Search code examples
multithreadingscalaparallel-processingconcurrent.futures

handling scala futures out of memory error


i'm trying to make a scala process parallel using futures,

implicit val ec = ExecutionContext.fromExecutor(Executors.newFixedThreadPool(5))

val result = Future.traverse(listOfInputs) { input =>
    Future {
        // time consuming process
    }
}

result.onComplete {
    case Success(value) => display msg
    case Failure(exception) => throw exception
}

the above is working fine, when the number of inputs is less, when the number of inputs increases, the program consumes more memory, and the OS kills the process, during execution.

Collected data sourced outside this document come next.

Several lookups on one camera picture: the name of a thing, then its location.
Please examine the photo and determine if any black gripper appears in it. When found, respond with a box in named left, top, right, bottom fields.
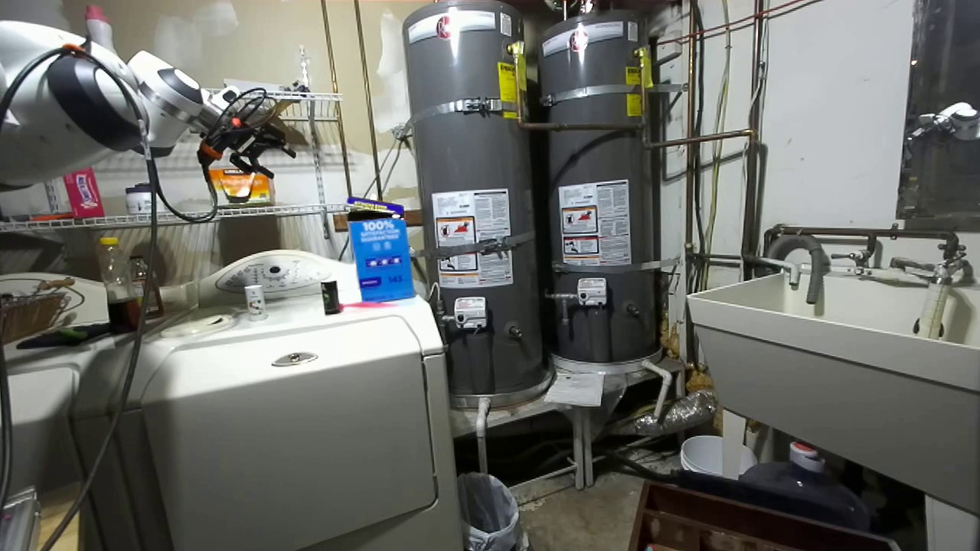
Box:
left=197, top=87, right=300, bottom=176

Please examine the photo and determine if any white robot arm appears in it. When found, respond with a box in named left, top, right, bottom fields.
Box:
left=0, top=20, right=304, bottom=189

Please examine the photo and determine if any white washing machine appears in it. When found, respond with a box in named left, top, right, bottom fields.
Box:
left=71, top=251, right=461, bottom=551

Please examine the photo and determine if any blue detergent box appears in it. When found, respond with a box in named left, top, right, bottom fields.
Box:
left=347, top=196, right=416, bottom=303

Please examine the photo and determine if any red label box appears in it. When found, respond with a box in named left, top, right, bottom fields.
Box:
left=65, top=170, right=103, bottom=222

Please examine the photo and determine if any brown liquid bottle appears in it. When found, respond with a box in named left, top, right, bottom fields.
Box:
left=97, top=232, right=144, bottom=332

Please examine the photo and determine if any left grey water heater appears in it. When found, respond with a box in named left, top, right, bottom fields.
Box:
left=403, top=0, right=549, bottom=408

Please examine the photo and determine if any grey water heater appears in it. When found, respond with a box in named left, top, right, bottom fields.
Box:
left=539, top=8, right=657, bottom=361
left=403, top=0, right=549, bottom=408

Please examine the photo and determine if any right grey water heater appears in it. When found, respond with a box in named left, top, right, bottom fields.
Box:
left=539, top=8, right=657, bottom=361

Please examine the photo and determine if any small white trash bin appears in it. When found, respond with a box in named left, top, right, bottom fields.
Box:
left=455, top=472, right=524, bottom=551

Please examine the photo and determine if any sink faucet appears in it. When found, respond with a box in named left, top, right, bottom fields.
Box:
left=761, top=223, right=975, bottom=305

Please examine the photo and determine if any white plastic bucket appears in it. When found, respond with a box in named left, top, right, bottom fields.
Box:
left=681, top=434, right=756, bottom=482

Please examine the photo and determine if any white utility sink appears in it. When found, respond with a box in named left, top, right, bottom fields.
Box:
left=690, top=271, right=980, bottom=516

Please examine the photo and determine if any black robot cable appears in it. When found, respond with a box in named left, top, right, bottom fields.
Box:
left=0, top=39, right=222, bottom=551

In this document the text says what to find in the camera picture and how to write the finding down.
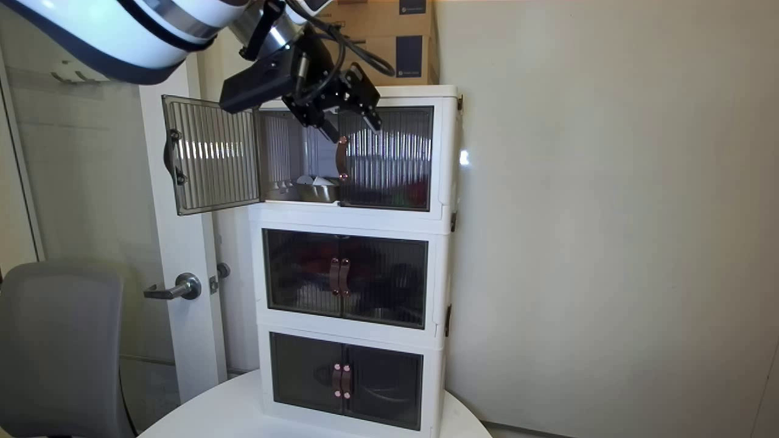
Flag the shelf door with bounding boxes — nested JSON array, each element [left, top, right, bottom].
[[339, 107, 432, 212], [161, 94, 260, 216]]

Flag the silver door lever handle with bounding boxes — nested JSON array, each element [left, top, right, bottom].
[[145, 272, 201, 299]]

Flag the bottom shelf doors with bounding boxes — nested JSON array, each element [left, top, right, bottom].
[[271, 334, 424, 431]]

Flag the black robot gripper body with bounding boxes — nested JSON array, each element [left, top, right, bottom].
[[281, 28, 379, 130]]

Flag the cardboard box on cabinet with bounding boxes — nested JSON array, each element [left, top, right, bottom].
[[318, 0, 437, 85]]

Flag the white three-tier storage cabinet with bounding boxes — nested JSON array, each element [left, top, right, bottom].
[[251, 85, 457, 438]]

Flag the middle shelf doors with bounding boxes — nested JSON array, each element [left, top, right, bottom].
[[262, 229, 429, 329]]

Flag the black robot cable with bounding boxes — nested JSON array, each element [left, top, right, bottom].
[[312, 14, 400, 81]]

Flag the white door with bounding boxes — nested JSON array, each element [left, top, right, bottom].
[[138, 55, 226, 402]]

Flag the grey office chair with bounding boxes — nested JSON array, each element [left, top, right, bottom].
[[0, 264, 133, 438]]

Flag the shelf doors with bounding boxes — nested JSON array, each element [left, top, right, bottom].
[[271, 334, 424, 431], [262, 229, 429, 329]]

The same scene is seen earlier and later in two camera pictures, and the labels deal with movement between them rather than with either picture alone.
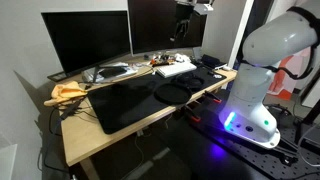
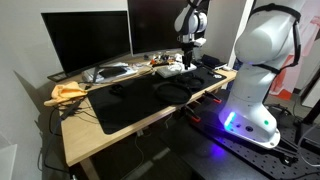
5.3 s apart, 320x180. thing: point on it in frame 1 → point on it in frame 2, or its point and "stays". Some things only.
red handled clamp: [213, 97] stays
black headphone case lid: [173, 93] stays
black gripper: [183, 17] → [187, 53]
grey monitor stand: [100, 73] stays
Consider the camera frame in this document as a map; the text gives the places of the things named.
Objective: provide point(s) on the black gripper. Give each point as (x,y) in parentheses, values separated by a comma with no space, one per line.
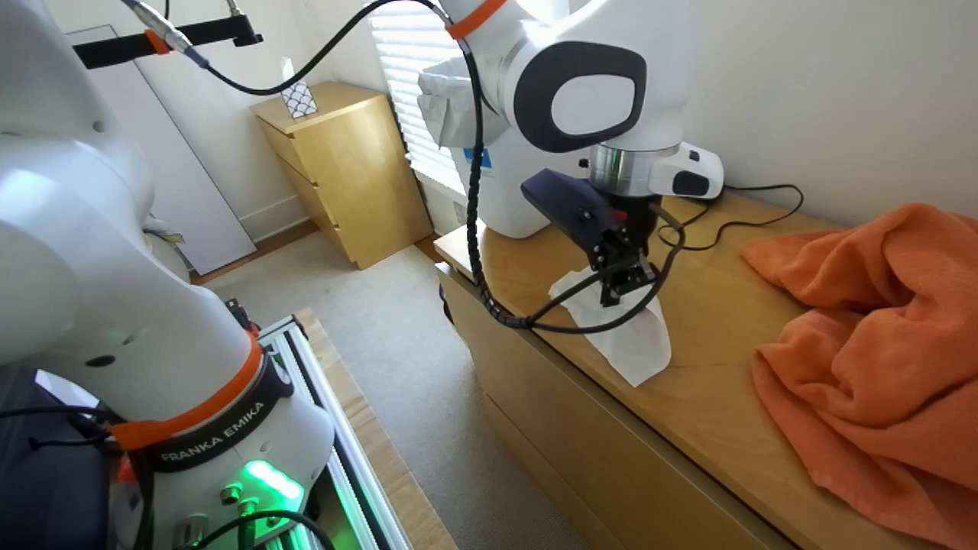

Is there anyway, where I can limit the memory or threads to use in Scala? any help is appreciated.


Solution

  • You're using a fixed size thread pool with 5 threads in your example, and you're constructing the Futures using Future { … }, which means that each Future will occupy one thread for as long as it's running. Therefore, in your example code, parallelism is already strictly limited to 5, and it's hard to give a useful answer to your question when your example code fails to even demonstrate the problem.

    That said, one way to limit parallelism is to use a semaphore. A semaphore is basically a finite set of permits for doing stuff, and if you write your code so that it will acquire a permit before starting work and put it back when it's done, this will limit the amount of parallelism in your app. There is a Semaphore implementation in twitter's util-core library.

    https://github.com/twitter/util

    https://twitter.github.io/util/docs/com/twitter/concurrent/AsyncSemaphore.html

    val sem = new AsyncSemaphore(5)
    val result = Future.traverse(listOfInputs) { input =>
      sem.acquireAndRun {
        // create Future here.
      }
    }
    

    However, I would recommend using something else entirely, because Scala Futures are horrible. They lack basic features like an asynchronous try/finally construct or the ability to interrupt a computation.

    ZIO has these features and many, many more built in. For instance you can iterate over a list using the ZIO.foreachParN method. It will limit parallelism, and should one of your computations fail with an error, it will abort all the others to avoid wasting time and memory. Resources such as open files will automatically be freed.